In addition, as described above, doping the contact layer with a large amount of impurities is almost proportional to the amount of impurities in order to improve the point that the inclusion of Al composition causes dopant inactivation and makes it difficult to obtain ohmic contact. Since impurity levels are formed, self-absorption increases, and the light emission output may decrease due to a decrease in crystallinity.
[0004]
Furthermore, it is conceivable that the self-absorption is relatively lowered by reducing the film thickness by using GaN as the contact layer. However, if the film thickness of the p-type contact layer is reduced, for example, the device characteristics become insufficient. If the film thickness of the n-type contact layer is reduced, the operation becomes complicated and the exposure becomes difficult when the n-type contact layer is exposed.
[0005]
As described above, in the light emitting diode having a light emission peak wavelength of 370 nm or less in the prior art, self-absorption occurs in the contact layer and the light emission output decreases. However, in order to prevent self-absorption by GaN, the contact layer is simply formed as AlGaN. As a result of the growth, the ohmic contact is lowered, and when the impurity doping amount is increased in order to obtain the ohmic contact, self-absorption occurs due to the formation of impurity levels and the increase of crystal defects. Therefore, it is desirable to improve the ohmic contact while preventing self-absorption.
[0006]
SUMMARY OF THE INVENTION An object of the present invention is to provide a nitride semiconductor light emitting diode having an emission peak wavelength of 370 nm or less that can obtain good ohmic contact and suppress self-absorption and improve emission output.
[0007]
[Means for Solving the Problems]
That is, the present invention can achieve the object of the present invention by the following configurations (1) to (6).

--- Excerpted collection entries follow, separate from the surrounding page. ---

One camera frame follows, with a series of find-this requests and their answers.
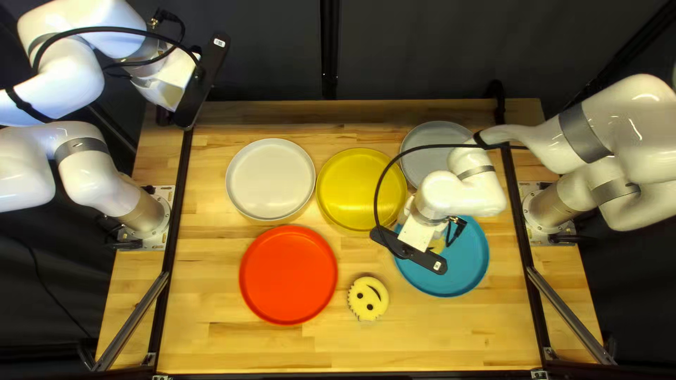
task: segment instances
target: white plate
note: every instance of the white plate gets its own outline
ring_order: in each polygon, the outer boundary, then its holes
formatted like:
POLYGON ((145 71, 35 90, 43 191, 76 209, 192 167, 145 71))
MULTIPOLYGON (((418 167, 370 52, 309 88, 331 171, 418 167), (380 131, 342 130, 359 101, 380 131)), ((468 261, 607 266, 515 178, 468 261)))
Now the white plate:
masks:
MULTIPOLYGON (((428 144, 462 144, 472 137, 465 127, 454 122, 426 122, 413 128, 404 141, 400 153, 428 144)), ((448 170, 446 158, 454 148, 422 149, 402 157, 404 176, 416 189, 425 177, 435 170, 448 170)))
POLYGON ((254 141, 228 165, 225 188, 235 207, 250 218, 286 218, 312 196, 314 165, 303 148, 288 140, 254 141))

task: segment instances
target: orange plate
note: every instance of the orange plate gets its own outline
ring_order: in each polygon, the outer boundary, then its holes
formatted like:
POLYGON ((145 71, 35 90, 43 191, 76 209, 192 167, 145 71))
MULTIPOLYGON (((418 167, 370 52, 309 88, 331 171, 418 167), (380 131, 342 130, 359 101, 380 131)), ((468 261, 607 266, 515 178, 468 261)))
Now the orange plate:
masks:
POLYGON ((296 325, 326 307, 337 278, 336 257, 318 233, 282 226, 249 246, 239 267, 239 290, 261 319, 296 325))

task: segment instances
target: plate
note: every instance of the plate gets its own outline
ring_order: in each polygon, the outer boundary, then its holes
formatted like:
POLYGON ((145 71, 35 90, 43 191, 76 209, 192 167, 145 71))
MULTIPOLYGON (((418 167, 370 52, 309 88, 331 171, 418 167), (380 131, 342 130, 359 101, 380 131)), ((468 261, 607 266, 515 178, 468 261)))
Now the plate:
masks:
MULTIPOLYGON (((370 231, 373 196, 378 179, 391 158, 366 148, 348 149, 333 156, 317 177, 317 202, 332 222, 353 231, 370 231)), ((406 201, 406 179, 396 164, 385 175, 378 196, 378 217, 384 226, 394 223, 406 201)))
MULTIPOLYGON (((400 153, 421 145, 462 144, 471 137, 472 133, 467 128, 454 122, 426 122, 406 135, 400 153)), ((407 154, 400 160, 404 176, 417 189, 428 174, 436 170, 448 170, 446 158, 453 149, 455 148, 422 149, 407 154)))
POLYGON ((262 139, 233 157, 225 187, 242 214, 256 220, 279 220, 296 213, 312 196, 314 165, 298 145, 262 139))
MULTIPOLYGON (((457 297, 474 289, 486 274, 489 261, 486 236, 474 218, 470 216, 461 218, 467 221, 465 230, 450 247, 445 247, 441 251, 441 256, 448 264, 448 271, 445 274, 436 275, 411 260, 394 258, 401 274, 418 290, 436 297, 457 297)), ((458 226, 454 223, 449 225, 452 228, 452 236, 458 226)), ((397 225, 394 231, 399 233, 401 229, 402 227, 397 225)))
POLYGON ((329 244, 300 226, 266 231, 249 246, 239 267, 239 289, 261 319, 297 325, 314 318, 336 288, 338 265, 329 244))

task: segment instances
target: yellow plate
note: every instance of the yellow plate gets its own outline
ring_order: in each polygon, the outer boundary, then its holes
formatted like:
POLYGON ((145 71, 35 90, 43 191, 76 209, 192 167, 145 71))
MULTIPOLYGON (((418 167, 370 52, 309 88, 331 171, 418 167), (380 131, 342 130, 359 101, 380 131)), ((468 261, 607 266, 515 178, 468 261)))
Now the yellow plate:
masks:
MULTIPOLYGON (((317 202, 332 222, 353 231, 375 227, 373 195, 390 158, 366 148, 348 149, 333 156, 317 178, 317 202)), ((406 201, 406 179, 398 165, 385 175, 378 196, 382 225, 392 224, 406 201)))

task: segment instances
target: gray plate
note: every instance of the gray plate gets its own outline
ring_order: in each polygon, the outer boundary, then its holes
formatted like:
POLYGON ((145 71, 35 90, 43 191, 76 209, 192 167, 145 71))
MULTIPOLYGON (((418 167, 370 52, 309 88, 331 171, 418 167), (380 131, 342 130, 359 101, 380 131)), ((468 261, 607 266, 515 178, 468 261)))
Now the gray plate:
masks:
MULTIPOLYGON (((426 122, 406 135, 400 152, 428 144, 462 144, 471 137, 472 133, 467 128, 454 122, 426 122)), ((407 154, 400 160, 404 176, 417 189, 429 173, 448 170, 446 158, 453 149, 423 149, 407 154)))

(1) In a nitride semiconductor device having at least an n-type nitride semiconductor layer, an active layer, and a p-type nitride semiconductor layer on a substrate,
The active layer is composed of a nitride semiconductor layer having an emission peak wavelength of 370 nm or less,
As the p-type nitride semiconductor layer, the p-type contact layer in contact with the p-electrode has Al on the side in contact with the p-electrode at a high concentration of p-type impurities. _a Ga _1-a A first p-type contact layer containing N (0 ≦ a <0.05) and a p-type impurity in contact with the first p-type contact layer on the active layer side of the first p-type contact layer At a lower concentration than the first p-type contact layer, and the Al composition ratio is higher than that of the first p-type contact layer. _b Ga _1-b And a second p-type contact layer containing N (0 <b <0.1),
Furthermore, as the n-type nitride semiconductor layer, an n-type contact layer in contact with the n-electrode is made of Al. _d Ga _1-d A nitride semiconductor light-emitting diode comprising N (0 <d <0.1).
(2) The first p-type contact layer in contact with the p-electrode has a p-type impurity concentration of 1 × 10 ¹⁹ ~ 1x10 ²² / Cm ³ The nitride semiconductor light-emitting diode according to (1), which is contained.
(3) The second p-type contact layer contains 1 × 10 p-type impurities. ²⁰ / Cm ³ The nitride semiconductor light-emitting diode according to (1) or (2), which is contained below.
(4) The thickness of the first p-type contact layer in the p-type contact layer is 100 to 500 angstroms, and the thickness of the second p-type contact layer is 400 to 2000 angstroms. The nitride semiconductor light emitting diode according to (1).
(5) The n-type contact layer contains 1 × 10 n-type impurities. ¹⁷ ~ 1x10 ¹⁹ / Cm ³ The nitride semiconductor light-emitting diode according to (4), which is contained.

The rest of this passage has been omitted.